__Your goal__
All lines before the one containing "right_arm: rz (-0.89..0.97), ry", plus that line itself, are to be printed exactly as they appear below.

_ _ _ _ _ _ _

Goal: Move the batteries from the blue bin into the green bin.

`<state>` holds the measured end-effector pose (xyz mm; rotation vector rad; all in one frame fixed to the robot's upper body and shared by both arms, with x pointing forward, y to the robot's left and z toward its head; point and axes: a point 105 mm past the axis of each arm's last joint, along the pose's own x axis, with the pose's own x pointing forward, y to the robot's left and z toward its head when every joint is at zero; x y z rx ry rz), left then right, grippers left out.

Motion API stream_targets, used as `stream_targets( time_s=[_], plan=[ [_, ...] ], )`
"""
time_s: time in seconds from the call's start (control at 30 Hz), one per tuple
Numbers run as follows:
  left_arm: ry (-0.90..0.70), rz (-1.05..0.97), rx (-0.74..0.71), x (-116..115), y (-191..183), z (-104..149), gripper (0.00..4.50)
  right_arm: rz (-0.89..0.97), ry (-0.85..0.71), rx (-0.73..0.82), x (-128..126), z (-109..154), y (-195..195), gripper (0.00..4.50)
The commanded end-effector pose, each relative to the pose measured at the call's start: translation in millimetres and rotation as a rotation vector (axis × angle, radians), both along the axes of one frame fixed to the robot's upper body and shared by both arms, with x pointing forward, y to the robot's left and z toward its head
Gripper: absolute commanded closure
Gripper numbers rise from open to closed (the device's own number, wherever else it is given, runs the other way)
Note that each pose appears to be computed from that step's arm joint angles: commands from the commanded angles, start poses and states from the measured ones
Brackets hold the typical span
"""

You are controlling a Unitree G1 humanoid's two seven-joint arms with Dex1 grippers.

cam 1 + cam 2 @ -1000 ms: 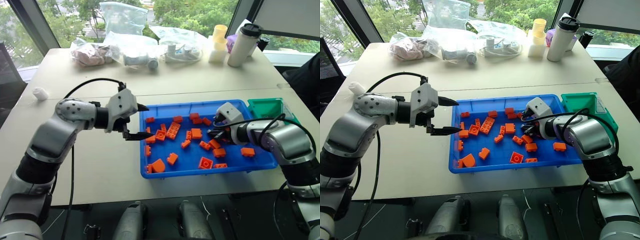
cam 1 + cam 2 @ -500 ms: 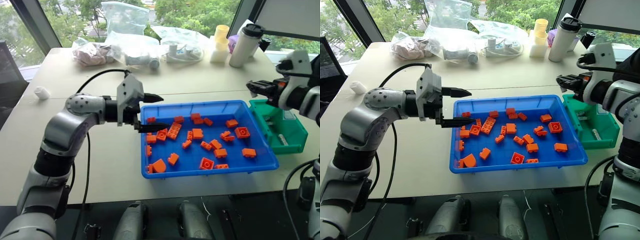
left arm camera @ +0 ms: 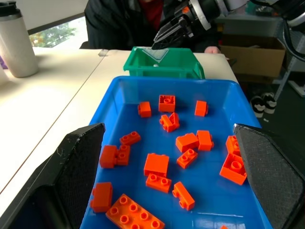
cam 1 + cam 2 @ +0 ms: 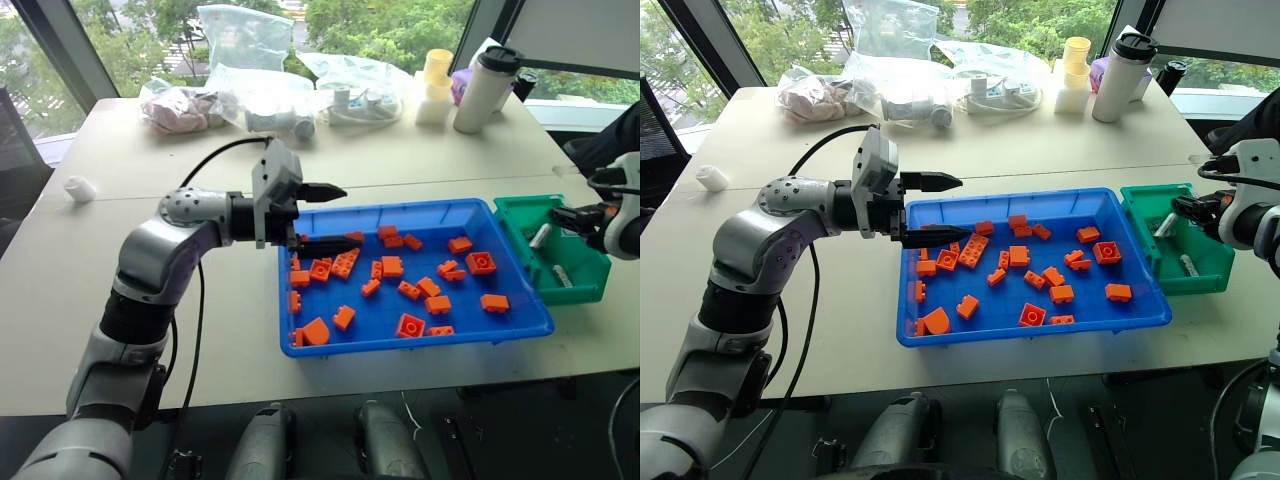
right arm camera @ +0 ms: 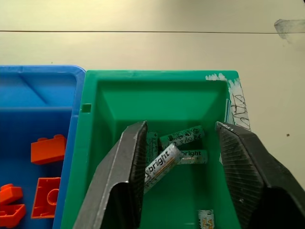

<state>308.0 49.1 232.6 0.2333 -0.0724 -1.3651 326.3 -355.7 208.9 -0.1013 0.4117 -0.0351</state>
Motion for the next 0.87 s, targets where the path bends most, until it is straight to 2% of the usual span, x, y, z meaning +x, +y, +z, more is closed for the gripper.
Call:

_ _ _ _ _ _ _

__Answer section__
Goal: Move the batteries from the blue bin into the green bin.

`<state>` holds the measured end-effector pose (xyz mm; rotation vector rad; all in one frame fixed to the robot's upper body and shared by both arms, with x pointing forward, y to the robot's left and z toward its head; point and axes: a point 105 mm past the axis of each arm's last joint, along the pose's own x axis, with the pose's own x pointing forward, y to the robot's left and z toward its head when every joint is at zero; x y z rx ry rz), left then right, grippers left out.

Motion API stream_targets, used as `stream_targets( time_s=[_], plan=[ [_, ...] ], )`
"""
time_s: time in seconds from the call's start (control at 30 Hz), one per tuple
Numbers run as follows:
  left_arm: ry (-0.90..0.70), rz (-1.05..0.97), rx (-0.74..0.71), x (-116..115), y (-191..183), z (-104..149), gripper (0.00..4.50)
  right_arm: rz (-0.89..0.97), ry (-0.85..0.71), rx (-0.73..0.82), x (-128..126), z (-109..154), y (-195..195), gripper (0.00..4.50)

No more output is needed for this exercise.